Based on the aggravating factors and the absence of mitigating factors, then, I must determine whether the exclusion period imposed by the IG falls within a reasonable range. So long as that period falls within a reasonable range, my role is not to second-guess the IG’s judgment. Jeremy Robinson, DAB No. 1905 at 5 (2004) (ALJ review must reflect the deference accorded to the IG by the Secretary). A “‘reasonable range’ refers to a range of exclusion periods that is more limited than the full range authorized by the statute [i.e. from a minimum of five years to a maximum of permanent] and that is tied to the circumstances of the individual case.” Joseph M. Rukse, Jr. R.Ph., DAB No. 1851 at 11 (2002), citing Gary Alan Katz, R.Ph., DAB No. 1842 at 8 n.4 (2002).

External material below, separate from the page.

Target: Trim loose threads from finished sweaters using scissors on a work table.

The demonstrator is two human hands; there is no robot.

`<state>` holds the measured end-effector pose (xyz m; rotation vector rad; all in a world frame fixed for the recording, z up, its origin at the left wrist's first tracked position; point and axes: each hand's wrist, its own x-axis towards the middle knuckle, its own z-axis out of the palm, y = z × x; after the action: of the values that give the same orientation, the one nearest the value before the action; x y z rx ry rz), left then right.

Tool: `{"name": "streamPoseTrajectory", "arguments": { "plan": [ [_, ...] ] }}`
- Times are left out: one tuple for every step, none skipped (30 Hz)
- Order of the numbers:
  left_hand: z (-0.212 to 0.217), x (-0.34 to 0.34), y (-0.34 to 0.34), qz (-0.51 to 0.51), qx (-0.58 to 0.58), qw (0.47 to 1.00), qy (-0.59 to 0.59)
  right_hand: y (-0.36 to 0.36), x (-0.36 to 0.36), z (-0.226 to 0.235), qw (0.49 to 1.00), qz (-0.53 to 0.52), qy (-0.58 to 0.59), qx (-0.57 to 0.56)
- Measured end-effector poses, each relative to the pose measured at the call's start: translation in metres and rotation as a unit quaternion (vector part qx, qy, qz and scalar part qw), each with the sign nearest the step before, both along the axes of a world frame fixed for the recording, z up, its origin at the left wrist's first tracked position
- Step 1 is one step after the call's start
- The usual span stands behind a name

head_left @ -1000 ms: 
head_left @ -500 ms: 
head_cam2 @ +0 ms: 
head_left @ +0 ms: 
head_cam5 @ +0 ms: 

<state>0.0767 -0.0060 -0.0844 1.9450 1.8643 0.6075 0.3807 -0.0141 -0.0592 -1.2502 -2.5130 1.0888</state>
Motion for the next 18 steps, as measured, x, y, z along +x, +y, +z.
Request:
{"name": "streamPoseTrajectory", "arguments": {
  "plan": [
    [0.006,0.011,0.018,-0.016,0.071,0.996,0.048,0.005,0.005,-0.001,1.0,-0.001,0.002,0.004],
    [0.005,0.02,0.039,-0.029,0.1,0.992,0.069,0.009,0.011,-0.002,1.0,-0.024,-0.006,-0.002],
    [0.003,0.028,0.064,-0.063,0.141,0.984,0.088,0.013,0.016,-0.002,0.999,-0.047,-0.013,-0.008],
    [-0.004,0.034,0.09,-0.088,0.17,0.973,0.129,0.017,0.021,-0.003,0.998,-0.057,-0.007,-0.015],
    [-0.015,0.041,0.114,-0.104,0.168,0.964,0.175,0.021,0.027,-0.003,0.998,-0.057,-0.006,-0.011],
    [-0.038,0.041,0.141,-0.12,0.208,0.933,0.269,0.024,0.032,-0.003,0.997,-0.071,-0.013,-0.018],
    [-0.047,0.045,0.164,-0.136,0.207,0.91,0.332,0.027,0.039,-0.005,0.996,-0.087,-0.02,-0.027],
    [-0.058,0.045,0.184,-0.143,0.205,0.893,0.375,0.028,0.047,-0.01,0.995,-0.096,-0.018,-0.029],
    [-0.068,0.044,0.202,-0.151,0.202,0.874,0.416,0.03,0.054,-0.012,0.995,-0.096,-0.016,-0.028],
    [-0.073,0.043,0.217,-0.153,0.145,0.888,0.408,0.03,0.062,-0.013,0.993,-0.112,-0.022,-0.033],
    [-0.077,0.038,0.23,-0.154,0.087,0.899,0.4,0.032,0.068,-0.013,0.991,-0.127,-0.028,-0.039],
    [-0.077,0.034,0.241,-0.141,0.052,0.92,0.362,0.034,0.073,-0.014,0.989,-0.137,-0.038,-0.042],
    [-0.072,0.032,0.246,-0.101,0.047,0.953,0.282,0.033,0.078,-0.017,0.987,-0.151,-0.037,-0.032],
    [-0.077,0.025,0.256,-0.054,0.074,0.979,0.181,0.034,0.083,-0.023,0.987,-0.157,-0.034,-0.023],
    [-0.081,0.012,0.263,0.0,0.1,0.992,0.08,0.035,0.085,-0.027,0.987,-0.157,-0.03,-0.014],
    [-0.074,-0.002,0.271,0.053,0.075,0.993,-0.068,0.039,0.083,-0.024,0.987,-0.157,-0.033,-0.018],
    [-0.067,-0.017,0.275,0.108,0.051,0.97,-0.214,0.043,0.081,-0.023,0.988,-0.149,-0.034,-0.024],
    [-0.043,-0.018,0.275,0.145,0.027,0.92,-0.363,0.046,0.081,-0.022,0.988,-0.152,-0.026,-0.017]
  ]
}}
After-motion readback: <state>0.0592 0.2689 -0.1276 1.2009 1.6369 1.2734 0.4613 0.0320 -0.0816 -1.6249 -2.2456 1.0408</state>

Here, Petitioner caused significant financial losses to programs designed to aid the disabled; his criminal conduct lasted more than a year; and, based on that conduct, the
California Medicaid Agency prohibited him from billing or receiving payment from Medi-Cal. No mitigating factors offset these aggravating ones. The IG thus reasonably determined that Petitioner poses a significant threat to program integrity, which justifies the ten-year period of exclusion.
The IG properly excluded Petitioner from participating in Medicare, Medicaid and other federal health care programs. So long as the period of exclusion is within a reasonable range, based on demonstrated criteria, I have no authority to change it. Joann Fletcher Cash, DAB No. 1725 at 7, citing 57 Fed. Reg. 3,298, 3,321 (1992). I find that the ten-year exclusion falls within a reasonable range.
Carolyn Cozad Hughes Administrative Law Judge
1. My findings of fact/conclusions of law are set forth, in italics and bold, in the discussion captions of this decision.